I attempted to approximate the effect of printing transparency by turning down the intensity setting to -25 (see OM6), assuming this would deposit less ink. It deposited less ink, but it also made the photo appear underexposed. Some puddling occurred on her lips even so.

There are different characters of problems as well. The following picture shows some trouble areas in relatively high resolution. The background is the best shot, AV2, which has fairly accurate color representation where generally the color looks almost as good as the print I got from MPIX (currently my favorite lab). The print of MPIX is overall much nicer, but that is due to the higher resolution and the quality of the paper. More on the paper later.

The OM1 inset shows the terrible ink pooling. The AV1 inset shows the deleterious effects of enabling “optimize” and “vivid”, at least on this picture. OM5 shows pooling and banding, though with as bad as the pooling is this might not matter. Finally, OM4 shows fingerprints, which I must have gotten on the paper before it printed.
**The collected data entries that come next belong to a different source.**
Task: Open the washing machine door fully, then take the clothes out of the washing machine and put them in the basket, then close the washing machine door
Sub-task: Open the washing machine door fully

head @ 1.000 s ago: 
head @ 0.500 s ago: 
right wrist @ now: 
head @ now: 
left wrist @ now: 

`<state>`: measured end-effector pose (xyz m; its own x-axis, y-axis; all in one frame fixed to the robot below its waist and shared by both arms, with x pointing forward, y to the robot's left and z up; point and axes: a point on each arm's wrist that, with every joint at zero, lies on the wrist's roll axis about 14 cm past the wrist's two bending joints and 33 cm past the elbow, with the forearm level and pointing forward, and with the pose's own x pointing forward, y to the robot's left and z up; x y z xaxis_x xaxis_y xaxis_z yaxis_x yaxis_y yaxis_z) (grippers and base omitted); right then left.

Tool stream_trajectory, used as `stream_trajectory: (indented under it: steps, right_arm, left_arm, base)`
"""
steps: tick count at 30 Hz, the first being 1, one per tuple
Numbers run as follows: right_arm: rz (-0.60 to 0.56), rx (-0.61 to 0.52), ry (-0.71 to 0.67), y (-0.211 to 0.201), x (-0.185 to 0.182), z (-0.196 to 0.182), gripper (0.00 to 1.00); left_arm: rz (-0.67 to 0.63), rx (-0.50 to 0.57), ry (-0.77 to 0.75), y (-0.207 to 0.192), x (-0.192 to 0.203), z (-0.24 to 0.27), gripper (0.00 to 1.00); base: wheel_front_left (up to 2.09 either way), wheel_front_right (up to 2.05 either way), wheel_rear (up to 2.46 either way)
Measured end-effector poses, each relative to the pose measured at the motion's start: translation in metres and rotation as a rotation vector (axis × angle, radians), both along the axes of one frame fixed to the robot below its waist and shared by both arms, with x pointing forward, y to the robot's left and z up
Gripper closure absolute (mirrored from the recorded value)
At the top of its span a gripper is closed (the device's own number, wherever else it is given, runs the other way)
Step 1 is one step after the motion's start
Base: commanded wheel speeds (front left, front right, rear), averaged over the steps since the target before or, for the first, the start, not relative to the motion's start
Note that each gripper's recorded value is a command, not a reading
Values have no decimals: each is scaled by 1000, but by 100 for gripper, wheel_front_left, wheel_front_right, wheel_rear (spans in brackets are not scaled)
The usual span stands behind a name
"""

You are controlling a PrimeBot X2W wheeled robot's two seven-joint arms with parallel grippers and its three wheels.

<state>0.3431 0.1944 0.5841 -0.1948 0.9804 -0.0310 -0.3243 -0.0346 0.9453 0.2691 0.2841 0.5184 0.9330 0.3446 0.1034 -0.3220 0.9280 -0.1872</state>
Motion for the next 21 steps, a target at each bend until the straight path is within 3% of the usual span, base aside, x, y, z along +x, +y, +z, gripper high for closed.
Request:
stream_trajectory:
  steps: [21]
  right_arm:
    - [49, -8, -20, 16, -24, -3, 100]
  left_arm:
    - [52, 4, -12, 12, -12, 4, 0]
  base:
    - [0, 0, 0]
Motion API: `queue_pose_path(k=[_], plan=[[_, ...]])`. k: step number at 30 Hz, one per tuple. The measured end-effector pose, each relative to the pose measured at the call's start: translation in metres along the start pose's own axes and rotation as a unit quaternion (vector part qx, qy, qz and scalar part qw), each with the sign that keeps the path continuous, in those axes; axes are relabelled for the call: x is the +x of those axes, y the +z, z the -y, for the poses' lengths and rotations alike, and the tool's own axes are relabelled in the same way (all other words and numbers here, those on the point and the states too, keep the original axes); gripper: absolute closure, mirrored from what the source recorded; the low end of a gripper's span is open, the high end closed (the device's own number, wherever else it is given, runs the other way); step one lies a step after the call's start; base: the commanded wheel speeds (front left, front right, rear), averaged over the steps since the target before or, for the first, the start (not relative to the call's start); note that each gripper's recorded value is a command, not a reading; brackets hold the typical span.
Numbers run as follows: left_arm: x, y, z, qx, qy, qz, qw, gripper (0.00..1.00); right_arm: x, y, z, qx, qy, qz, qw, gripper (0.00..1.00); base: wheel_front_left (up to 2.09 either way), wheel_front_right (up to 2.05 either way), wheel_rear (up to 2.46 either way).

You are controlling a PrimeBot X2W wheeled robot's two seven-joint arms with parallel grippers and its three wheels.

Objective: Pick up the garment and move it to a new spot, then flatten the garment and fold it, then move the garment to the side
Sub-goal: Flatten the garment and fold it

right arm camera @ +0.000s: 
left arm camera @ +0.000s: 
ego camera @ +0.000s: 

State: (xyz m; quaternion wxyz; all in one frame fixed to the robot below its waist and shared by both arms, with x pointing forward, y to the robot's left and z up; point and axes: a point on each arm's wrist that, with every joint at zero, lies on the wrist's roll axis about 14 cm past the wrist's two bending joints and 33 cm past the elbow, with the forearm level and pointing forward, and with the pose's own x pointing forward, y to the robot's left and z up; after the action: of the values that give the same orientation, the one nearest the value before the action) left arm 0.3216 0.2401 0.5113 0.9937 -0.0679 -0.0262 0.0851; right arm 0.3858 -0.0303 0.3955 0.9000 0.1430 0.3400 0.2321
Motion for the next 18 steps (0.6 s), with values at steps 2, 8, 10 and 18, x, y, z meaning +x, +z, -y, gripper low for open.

Since I was working with clean hands I can only assume that printing is quite sensitive fingerprint oils.

The papers are quite variable, and the quality of the AV prints was limited by the poor feel of the paper, which was waxy and easily scratched off in my hands. Under glass I doubt this would be an issue, but I’d certainly approach mounting this on paper with caution—frequent bending might cause flaking.

The OM paper was quite nice. Only it is incompatible with the printer, and as such is useless. Clearly home printing is an opportunity to burn lots of time trying to get good results from something that can be quite fiddly. I expect quality and utility would be fine when using the manufacturer’s paper. For the albums, I’ll keep ordering prints. However, I can see a role for a printer when you want something in a hurry.